I remember that in the late 1990s (when I learned how to play squash) to the early 2000s, it didn’t seem like it was this bad. We would have at least a 5-10 members from my club in Oklahoma travel to Nationals/Skill Levels and it was packed.

Now with these draws, it doesn’t seem like it means anything to win a “National” title.

What happened here? This is clearly not good for the game long term and isn’t sustainable. What’s the point of even holding the tournament? I used to think that it was people didn’t want to travel and pay to play in a tournament and lose to a teaching pro or former world ranked player in the first round. But by that logic, the Skill Levels should have more people, and they don’t.

The ball itself.

I wonder if the squash ball itself is a barrier to entry to learning. I have watched lessons where the pro is trying to teach the beginner with the double yellow dot ball and it’s painful to watch. It doesn’t bounce high enough and it’s small, so difficult to make contact with. It’s clearly frustrating for the person taking the lesson. Lower rated players also play with the same ball and have matches where they can barely rally.

I don’t think beginners and lower rated players should be using the double yellow dot ball. When I was learning, I remember learning with a really bouncy large pink ball. It was fun to develop proper technique and confidence before advancing to the “real” ball.

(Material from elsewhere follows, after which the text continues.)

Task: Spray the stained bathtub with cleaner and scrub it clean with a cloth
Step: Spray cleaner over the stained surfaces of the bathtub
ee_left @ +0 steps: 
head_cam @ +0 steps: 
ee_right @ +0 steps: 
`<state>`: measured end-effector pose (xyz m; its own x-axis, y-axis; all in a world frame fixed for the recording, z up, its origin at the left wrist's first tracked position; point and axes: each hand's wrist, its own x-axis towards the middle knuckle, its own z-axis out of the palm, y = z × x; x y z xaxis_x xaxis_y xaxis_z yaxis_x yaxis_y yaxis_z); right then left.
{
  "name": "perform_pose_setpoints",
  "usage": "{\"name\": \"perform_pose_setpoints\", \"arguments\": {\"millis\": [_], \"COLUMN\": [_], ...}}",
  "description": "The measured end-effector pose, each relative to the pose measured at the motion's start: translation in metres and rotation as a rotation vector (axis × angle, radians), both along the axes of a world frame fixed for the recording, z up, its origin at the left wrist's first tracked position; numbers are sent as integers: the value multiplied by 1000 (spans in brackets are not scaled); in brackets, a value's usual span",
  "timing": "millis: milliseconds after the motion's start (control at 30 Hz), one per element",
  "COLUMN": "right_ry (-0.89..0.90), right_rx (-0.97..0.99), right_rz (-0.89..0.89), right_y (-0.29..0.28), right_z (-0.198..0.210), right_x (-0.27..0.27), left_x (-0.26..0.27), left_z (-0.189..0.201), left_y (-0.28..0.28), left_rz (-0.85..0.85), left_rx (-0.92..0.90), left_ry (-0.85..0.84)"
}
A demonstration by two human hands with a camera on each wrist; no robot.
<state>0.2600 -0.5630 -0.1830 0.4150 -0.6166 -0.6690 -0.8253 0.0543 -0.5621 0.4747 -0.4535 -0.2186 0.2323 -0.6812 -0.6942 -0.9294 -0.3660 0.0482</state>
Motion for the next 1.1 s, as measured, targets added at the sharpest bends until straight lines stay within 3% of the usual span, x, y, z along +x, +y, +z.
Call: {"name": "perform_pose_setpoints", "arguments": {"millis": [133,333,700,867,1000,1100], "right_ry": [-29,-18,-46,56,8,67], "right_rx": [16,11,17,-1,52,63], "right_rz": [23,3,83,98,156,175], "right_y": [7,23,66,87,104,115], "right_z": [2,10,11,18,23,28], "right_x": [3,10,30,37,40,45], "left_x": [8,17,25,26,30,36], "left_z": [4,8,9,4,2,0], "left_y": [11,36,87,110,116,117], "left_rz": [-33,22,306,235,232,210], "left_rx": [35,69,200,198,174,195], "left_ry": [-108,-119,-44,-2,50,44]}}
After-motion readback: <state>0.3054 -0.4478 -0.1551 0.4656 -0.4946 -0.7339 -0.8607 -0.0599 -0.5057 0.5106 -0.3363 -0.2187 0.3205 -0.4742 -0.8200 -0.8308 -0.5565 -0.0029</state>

Tennis has a similar problem. People are not going to play racquet sports if it’s difficult to rally. It’s no fun. I think changing to the color coded progression of balls has helped. I also think both Spec Tennis and POP tennis to help bridge players to tennis.

Perhaps squash needs more staged use of balls. Even events analogous to this fun event for tennis could drum up interest.


I definitely appreciate perspective and feedback.